People who have had a pulmonary thromboendarterectomy are more prone than other people to developing more clots, so they must take a blood thinning medication for the rest of their lives.
Pulmonary thromboendarterectomies have a high success rate.
A pulmonary thromboendarterectomy has a 96% success rate, meaning it significantly improves symptoms. Many patients are cured of the disease, meaning their pulmonary hypertension goes away and their symptoms disappear. “I'd say there’s a 75% cure rate,” Dr. Joseph says. In some patients, pulmonary hypertension goes down dramatically in the operating room. It’s assessed six months later with a repeat right heart catheterization.
“Our goal is to get them to a normal life,” Dr. Joseph says.

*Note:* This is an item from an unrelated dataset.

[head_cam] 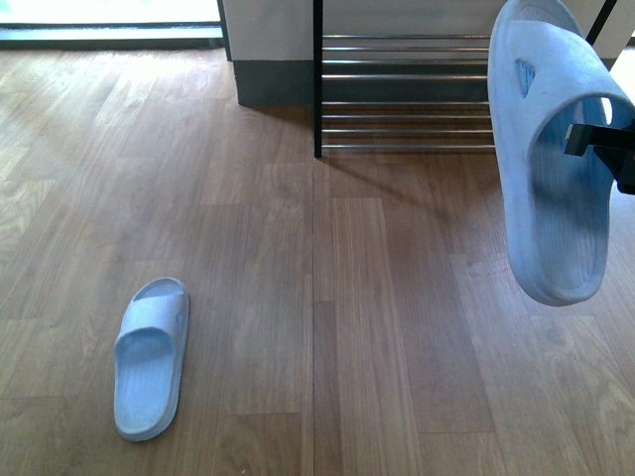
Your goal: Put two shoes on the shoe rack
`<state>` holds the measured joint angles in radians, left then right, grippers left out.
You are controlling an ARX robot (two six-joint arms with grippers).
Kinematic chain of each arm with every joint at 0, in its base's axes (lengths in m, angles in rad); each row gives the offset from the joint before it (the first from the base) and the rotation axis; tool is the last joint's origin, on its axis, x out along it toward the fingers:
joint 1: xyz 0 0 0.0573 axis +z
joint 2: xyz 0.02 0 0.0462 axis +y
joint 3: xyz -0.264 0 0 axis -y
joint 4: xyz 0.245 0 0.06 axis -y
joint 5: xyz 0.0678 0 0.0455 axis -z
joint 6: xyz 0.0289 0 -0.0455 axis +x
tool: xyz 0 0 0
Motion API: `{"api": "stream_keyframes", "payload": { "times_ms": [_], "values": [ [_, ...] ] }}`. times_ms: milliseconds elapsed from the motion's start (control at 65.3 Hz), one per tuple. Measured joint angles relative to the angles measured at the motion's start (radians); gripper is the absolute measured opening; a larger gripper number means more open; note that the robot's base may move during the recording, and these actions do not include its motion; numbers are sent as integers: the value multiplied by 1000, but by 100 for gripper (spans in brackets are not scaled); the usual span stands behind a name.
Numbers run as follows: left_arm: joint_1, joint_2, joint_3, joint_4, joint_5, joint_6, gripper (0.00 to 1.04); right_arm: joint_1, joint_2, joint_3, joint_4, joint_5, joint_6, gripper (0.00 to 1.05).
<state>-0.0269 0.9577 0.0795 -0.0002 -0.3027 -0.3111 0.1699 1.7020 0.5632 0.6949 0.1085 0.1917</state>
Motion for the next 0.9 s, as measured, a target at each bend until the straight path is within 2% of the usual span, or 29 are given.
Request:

However, success can depend on such factors as the patient’s age and general health, whether they have other medical conditions, and how advanced the disease is. “Many people who come to our clinic have advanced disease and surgery helps a lot, but it doesn't cure it,” Dr. Joseph says. Those patients may need additional therapy after their surgery, such as medication, along with a balloon pulmonary angioplasty (more on that below).
There are alternatives for those who aren’t candidates for heart surgery.
About 30% of people with the condition aren’t candidates for a pulmonary thromboendarterectomy—they may not be healthy enough, or they don’t want to proceed with the surgery. Some medications help clear out the lungs, but they may not work well enough, Dr. Vallabhajosyula says.
Some of these patients may be able to have a much less invasive balloon pulmonary angioplasty, in which a catheter with a small balloon at its tip is inserted into the distal pulmonary arteries, then inflated to open the artery and let more blood flow through. The balloon is then inflated to widen the narrowed or blocked blood vessels, improving blood flow and reducing shortness of breath.
While it’s not “the gold standard treatment, “this was recently shown to provide better outcomes than medical management,” Dr. Vallabhajosyula says.
Other patients are treated with medications that help clear out the lungs, “but some remnant of the clot can remain in the lungs and in the arteries in the lungs, and eventually it will form the casts that close off the blood vessels,” Dr. Vallabhajosyula says.
A year after the surgery, Coleman has no regrets.
Based on her experience, Coleman now tells friends and loved ones to pay attention to their bodies. “If something is changing in your body, keep a running record of it,” she says. “If you have shortness of breath or anything that could be a sign that your body is imbalanced, check it out.”
A year after her operation, her shortness of breath is long gone—Dr. Joseph says her symptoms improved significantly within six months after surgery. She is no longer working and walks with a cane, partly because of her previous back injury. “But I’m able to sit upright with my feet on solid ground without my feet swelling,” she says. “I feel like I never had that surgery.”
Most of Coleman’s family lives nearby, and she spends as much time as she can with her grandchildren. There are eight of them now, ages 5 months to 11 years. “Being around children again brings me so much joy,” she says, adding that she’s happy to be alive. “It’s a beautiful thing,” she says.